# May 2013 Lanzarote Observations



## Ptarmigan

Hello Forum,

We have just come back quite disappointed from a trip to Lanzarote, and thought we'd share our observations and ask if these are also the situation elsewhere in Spain and the other Canary Islands.

For severeal years we have thought we might retire to Lanzarote around 2016. This recent trip was the first for 18 months as several things prevented us visiting late in 2012 as we originally planned. 

During our last trip we identified areas we liked, and since then have tracked properties for sale / prices in those areas. Mainly we were looking at Playa Blanca.

Several things struck us during this trip. 

The amount of new build property inventory that is partially built, but unfinished, or finished but unsold, is staggering. Certainly around Playa Blanca, also Costa Teguise. We didn't really look at Puerto Del Carmen.

We are used to the property agencies talking up the market. Several said that the signs of recovery are strong, but pretty much everything we had been watching was still available. We do wonder if there is a "real" recovery happening.

The areas we visited seemed pretty quiet. We know its not exactly peak season but in particular Costa Teguise was like a ghost town.

Many bars and restaurants are closed. We knew that this was an area being badly hit by "the crisis".

Are the above the same in Tenerife and Alicante which we have also considered as candidates for retirement?


----------



## Lonely

*37 %* unemployment rate in the Canary Islands should answer to your question.


----------



## Ptarmigan

Lonely said:


> 37 % unemployment rate in the Canary Islands should answer to your question.


Not really, we know all of the stats, and as noted above we are specifically looking at retirement, not employment  

If anyone who has seen what is going on can contribute something useful, that would be appreciated!


----------



## xabiaxica

Ptarmigan said:


> Not really, we know all of the stats, and as noted above we are specifically looking at retirement, not employment
> 
> If anyone who has seen what is going on can contribute something useful, that would be appreciated!


actually I'd say the unemployment figures explain what you found....

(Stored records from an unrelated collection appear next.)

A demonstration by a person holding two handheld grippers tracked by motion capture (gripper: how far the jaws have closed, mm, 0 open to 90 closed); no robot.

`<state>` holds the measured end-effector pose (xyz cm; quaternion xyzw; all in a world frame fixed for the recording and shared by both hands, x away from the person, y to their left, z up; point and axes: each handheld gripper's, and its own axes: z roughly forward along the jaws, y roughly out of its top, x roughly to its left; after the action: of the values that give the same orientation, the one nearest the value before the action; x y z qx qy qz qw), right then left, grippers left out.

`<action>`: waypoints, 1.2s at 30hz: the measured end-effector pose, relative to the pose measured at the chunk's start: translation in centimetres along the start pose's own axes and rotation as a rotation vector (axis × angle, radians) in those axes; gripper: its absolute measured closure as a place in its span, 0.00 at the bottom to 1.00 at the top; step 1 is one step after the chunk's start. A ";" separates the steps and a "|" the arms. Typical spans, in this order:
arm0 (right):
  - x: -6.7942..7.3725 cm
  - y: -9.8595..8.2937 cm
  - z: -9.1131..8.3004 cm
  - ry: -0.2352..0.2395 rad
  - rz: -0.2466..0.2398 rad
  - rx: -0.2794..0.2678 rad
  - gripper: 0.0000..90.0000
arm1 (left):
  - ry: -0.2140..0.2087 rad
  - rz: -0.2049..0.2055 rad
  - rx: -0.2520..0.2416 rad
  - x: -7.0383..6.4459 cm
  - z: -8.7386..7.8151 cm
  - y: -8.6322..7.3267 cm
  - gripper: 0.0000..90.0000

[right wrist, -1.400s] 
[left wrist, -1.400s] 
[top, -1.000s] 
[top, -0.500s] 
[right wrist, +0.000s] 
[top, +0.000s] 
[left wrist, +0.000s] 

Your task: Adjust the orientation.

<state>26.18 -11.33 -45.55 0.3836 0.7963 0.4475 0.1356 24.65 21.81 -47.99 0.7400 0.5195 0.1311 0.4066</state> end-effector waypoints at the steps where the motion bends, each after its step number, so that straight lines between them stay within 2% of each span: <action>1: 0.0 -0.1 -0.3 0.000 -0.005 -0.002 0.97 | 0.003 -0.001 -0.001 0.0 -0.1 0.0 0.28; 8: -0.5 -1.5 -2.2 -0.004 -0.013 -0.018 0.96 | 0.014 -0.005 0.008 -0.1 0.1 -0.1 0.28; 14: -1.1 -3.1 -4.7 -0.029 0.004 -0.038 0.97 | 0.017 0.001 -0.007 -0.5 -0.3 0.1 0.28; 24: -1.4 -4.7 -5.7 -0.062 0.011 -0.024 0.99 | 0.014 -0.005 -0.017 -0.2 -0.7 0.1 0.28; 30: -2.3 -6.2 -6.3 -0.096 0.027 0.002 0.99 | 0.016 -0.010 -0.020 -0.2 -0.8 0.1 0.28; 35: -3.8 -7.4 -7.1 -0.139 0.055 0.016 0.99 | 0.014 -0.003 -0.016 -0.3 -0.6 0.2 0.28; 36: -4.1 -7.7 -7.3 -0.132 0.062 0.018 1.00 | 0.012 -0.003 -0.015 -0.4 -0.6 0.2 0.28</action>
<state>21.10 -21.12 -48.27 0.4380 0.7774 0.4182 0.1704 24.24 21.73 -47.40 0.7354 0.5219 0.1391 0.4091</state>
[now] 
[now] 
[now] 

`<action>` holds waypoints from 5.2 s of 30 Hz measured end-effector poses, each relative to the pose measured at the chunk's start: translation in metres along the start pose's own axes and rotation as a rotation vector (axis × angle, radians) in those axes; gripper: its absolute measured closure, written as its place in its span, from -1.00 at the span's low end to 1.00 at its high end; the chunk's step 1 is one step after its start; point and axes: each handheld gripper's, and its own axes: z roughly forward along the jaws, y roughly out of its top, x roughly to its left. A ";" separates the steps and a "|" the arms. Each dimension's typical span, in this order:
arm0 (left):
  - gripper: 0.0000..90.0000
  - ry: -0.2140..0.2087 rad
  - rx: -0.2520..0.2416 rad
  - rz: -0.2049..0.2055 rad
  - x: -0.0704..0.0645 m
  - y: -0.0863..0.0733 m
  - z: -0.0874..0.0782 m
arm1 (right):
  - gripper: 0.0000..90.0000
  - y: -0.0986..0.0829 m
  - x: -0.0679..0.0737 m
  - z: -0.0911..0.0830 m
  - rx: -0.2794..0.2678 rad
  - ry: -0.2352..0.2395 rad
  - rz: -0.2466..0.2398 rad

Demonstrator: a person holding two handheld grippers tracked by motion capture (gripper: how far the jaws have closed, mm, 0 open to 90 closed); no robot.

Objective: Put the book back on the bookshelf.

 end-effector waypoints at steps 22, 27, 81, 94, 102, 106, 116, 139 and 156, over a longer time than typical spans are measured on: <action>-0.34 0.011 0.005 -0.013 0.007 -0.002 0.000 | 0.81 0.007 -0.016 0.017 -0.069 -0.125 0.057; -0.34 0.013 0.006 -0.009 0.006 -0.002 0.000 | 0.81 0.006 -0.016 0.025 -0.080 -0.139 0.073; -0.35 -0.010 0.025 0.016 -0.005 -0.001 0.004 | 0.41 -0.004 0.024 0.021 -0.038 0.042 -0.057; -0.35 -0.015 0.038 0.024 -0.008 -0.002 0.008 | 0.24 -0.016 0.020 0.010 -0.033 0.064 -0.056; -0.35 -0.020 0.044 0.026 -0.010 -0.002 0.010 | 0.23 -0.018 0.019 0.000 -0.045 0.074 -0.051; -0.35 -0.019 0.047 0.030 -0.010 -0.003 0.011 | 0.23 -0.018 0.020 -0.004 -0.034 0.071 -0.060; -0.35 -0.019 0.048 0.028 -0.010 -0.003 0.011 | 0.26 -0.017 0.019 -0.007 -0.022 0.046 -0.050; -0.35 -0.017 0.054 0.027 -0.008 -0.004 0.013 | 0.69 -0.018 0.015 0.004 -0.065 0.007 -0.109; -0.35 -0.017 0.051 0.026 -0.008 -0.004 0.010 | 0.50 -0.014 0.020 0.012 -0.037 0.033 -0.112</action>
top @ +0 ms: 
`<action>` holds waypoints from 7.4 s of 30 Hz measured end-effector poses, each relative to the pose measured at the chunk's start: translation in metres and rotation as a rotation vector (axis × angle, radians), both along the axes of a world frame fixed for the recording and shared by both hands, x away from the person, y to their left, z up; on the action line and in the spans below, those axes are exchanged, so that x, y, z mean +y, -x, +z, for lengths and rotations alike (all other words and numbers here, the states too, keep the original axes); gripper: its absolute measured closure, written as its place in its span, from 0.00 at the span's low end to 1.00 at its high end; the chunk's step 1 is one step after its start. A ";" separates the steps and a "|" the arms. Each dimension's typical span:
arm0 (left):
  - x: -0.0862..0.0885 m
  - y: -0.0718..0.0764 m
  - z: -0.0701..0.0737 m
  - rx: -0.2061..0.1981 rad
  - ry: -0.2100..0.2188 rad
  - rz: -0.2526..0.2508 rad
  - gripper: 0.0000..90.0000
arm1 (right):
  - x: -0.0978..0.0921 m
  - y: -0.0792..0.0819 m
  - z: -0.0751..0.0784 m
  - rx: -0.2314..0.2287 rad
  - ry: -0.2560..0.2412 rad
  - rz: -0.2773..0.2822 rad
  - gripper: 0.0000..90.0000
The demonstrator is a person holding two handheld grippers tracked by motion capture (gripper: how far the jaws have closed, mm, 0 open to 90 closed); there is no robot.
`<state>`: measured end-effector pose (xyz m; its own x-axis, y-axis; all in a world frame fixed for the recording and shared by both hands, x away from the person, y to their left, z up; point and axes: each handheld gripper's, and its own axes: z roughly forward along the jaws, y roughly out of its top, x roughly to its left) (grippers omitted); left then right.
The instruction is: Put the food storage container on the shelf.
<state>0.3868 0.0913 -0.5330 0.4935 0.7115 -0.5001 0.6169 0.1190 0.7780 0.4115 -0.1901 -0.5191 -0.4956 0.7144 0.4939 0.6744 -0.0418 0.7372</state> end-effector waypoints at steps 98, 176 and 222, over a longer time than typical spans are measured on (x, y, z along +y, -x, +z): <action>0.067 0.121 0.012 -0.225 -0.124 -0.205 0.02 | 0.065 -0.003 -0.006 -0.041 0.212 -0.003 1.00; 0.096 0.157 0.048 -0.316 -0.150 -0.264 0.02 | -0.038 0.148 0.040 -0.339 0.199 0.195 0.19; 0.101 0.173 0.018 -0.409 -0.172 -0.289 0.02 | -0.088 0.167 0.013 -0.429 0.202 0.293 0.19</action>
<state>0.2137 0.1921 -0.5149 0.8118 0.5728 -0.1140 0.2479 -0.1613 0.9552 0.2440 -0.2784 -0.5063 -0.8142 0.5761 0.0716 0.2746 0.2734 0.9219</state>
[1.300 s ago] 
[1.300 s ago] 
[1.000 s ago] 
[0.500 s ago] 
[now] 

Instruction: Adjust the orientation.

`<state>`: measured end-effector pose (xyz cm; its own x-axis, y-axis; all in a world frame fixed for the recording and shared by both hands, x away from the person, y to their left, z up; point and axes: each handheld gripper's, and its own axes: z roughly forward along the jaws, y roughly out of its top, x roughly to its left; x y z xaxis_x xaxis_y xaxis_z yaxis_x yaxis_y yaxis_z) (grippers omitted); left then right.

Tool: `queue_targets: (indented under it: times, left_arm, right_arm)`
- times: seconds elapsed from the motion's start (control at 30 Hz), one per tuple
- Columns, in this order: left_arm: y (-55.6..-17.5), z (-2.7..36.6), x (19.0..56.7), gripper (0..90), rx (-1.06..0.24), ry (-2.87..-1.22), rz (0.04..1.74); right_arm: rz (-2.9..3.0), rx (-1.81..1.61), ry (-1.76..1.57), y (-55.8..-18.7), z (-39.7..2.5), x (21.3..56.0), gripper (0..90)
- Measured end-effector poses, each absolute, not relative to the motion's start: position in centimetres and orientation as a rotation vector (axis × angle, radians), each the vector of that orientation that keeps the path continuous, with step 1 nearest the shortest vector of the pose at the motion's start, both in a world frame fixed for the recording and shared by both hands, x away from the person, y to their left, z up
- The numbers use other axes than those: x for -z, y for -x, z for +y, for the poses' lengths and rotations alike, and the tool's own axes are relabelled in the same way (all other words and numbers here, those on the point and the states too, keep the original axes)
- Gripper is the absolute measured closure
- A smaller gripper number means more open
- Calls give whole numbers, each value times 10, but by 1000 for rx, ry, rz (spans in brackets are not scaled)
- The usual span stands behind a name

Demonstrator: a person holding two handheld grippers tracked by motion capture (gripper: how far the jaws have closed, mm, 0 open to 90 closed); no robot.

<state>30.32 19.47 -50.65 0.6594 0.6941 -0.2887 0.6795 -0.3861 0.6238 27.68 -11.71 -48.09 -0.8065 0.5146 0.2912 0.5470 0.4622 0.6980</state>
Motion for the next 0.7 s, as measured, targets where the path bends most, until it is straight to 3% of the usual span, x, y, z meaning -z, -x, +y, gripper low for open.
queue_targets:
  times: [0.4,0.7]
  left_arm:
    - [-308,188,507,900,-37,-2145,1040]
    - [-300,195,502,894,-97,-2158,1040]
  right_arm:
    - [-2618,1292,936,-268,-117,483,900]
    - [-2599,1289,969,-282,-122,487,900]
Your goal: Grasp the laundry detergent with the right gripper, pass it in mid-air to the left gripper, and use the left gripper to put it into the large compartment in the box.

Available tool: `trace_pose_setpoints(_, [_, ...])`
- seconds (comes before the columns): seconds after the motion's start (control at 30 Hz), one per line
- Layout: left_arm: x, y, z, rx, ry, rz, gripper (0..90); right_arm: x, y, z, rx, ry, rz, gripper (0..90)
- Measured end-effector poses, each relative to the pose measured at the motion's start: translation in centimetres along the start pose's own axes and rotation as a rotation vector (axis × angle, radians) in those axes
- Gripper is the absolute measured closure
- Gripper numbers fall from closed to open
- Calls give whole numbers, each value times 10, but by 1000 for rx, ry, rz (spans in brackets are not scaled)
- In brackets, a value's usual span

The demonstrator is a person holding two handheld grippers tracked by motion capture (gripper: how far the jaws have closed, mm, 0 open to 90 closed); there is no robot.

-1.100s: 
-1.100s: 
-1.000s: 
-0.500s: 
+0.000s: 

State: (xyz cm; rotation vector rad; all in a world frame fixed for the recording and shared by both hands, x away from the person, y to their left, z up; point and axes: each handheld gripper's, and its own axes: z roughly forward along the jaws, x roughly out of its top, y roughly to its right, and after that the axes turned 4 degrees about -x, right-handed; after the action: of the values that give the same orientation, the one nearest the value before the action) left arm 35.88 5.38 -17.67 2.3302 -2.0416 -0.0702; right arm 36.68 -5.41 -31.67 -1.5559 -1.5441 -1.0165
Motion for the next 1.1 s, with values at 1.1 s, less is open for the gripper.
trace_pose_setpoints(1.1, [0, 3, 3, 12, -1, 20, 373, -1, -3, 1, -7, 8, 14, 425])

I'm in the Alicante region, and while unemployment is around the national figure here (27%) , we have a similar situation inasmuch as there are part finished & almost empty urbs/developments here too - although in my town it's not _too _bad because building has always been somewhat more controlled

of course property agents are talking the market up - but some properties are selling - those which are priced to sell - low.........

but really & truly - no - there's no sign of recovery & those of us who live here are certain that it will get much worse yet


----------



## Ptarmigan

Thanks xabiachica, your response is appreciated.

My view may seem pedantic, but like unfinished / unsold inventory, closed restaurants, etc, unemployment is another effect of the macro economic crisis, not a cause.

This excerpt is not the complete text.